Метро промелькивало мимо них с надежностью и скоростью фриза на греческом храме. Ритон позволил своей правой руке повиснуть, но для того, чтобы она соприкоснулась с ширинкой солдата, нужно было бы чуть-чуть повернуться вбок, а тогда он бы не получал толчков в зад членом, которым Эрик, направляя его рукой в кармане, метил все точнее в аккурат промеж ягодиц. Поезд сильно качнуло, и, чтобы сохранить равновесие, Эрик положил левую руку, ту, где были перчатки, на плечо Ритона, которому показалось, что его пригибает к земле вес всей Германии. Он немного наклонил голову, чтобы коснуться щекой пальцев перчатки.

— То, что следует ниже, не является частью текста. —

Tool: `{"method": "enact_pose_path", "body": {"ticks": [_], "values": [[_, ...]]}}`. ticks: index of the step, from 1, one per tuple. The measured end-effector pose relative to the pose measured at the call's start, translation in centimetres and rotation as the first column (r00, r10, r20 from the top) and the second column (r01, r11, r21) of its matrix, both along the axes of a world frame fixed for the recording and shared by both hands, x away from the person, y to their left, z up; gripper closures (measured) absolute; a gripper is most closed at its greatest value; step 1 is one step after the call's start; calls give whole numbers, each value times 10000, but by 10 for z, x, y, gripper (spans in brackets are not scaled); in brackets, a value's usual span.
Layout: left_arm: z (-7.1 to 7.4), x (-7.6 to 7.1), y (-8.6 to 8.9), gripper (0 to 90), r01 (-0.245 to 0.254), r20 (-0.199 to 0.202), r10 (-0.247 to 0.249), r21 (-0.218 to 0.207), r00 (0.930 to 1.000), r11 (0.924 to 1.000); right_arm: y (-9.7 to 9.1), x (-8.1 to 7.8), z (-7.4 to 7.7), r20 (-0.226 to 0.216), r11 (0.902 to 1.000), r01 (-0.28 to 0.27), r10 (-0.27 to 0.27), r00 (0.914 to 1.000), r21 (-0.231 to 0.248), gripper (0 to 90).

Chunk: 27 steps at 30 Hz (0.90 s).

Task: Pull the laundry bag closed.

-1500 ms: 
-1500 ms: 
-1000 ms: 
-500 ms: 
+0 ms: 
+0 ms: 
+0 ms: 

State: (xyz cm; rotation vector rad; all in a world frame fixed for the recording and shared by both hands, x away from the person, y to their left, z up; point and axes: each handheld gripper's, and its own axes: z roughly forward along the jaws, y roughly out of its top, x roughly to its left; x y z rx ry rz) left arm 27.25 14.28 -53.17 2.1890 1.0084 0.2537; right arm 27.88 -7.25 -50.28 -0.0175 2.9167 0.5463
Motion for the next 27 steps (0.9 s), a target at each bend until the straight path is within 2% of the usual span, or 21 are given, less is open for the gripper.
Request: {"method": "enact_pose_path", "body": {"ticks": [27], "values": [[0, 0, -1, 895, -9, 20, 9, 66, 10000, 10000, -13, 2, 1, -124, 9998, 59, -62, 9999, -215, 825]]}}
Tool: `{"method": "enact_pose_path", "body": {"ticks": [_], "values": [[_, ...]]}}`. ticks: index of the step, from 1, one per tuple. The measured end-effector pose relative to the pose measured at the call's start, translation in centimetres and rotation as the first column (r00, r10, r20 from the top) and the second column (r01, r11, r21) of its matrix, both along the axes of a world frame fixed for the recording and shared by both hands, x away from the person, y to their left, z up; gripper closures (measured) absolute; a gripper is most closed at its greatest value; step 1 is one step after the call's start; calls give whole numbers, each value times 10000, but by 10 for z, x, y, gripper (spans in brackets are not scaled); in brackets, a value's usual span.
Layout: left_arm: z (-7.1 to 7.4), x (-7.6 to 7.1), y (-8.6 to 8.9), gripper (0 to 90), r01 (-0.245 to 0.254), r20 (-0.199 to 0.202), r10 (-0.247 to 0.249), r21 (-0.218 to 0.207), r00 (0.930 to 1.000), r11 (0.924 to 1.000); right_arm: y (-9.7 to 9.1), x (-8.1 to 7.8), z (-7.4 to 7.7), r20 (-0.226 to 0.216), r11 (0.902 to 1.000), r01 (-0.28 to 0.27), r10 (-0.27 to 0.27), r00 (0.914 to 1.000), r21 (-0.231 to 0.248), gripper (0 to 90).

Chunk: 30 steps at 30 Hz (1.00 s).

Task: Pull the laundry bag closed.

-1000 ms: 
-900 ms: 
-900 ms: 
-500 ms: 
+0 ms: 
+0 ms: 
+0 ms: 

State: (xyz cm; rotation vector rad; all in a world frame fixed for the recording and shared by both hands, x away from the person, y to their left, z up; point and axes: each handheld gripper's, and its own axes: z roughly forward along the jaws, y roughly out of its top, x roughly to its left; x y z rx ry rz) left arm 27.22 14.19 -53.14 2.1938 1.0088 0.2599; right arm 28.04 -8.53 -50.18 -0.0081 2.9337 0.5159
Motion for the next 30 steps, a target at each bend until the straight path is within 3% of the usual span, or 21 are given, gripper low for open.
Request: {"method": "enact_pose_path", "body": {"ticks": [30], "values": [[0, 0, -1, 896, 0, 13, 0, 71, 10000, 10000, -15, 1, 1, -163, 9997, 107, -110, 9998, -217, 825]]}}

Эрик подумал:

«Он ухмыляется или недовольно морщится?»

Ему бы понравилось, если бы Ритон состроил гримаску. Все же по почти незаметным знакам, по какой-то силе, которая все прочнее овладевала им, по уверенности, по большему ответному надавливанию попки, по нескольким капелькам пота, появившимся на висках, а еще по меньшему напряжению своего штыря Эрик убедился, что выигрывает. Мальчонка попался. Он чувствовал, что тот готов предложить ему свои самые драгоценные сокровища. Если он надеялся увидеть чуть-чуть надутую физиономию Ритона, то лишь затем, чтобы похитить у него остатки целомудрия, а кроме того, такая гримаска очень бы пошла его роскошной шевелюре с беретом, совсем съехавшим набекрень, подобно огромному уху охотничьей собаки. Еще один толчок позволил Эрику плотно приложиться грудью к Ритоновой спине.

«Что-то ты, братец, далековато зашел! Что подумают, когда станет светло?» — это соображение не причинило Ритону никакой печали, скорее даже известную радость, ибо он надеялся, что его подловят с поличным и будет случай побравировать, пренебрегая новым взрывом отвращения. Еще толчок — и ляжки Эрика намертво приклеились к его ногам.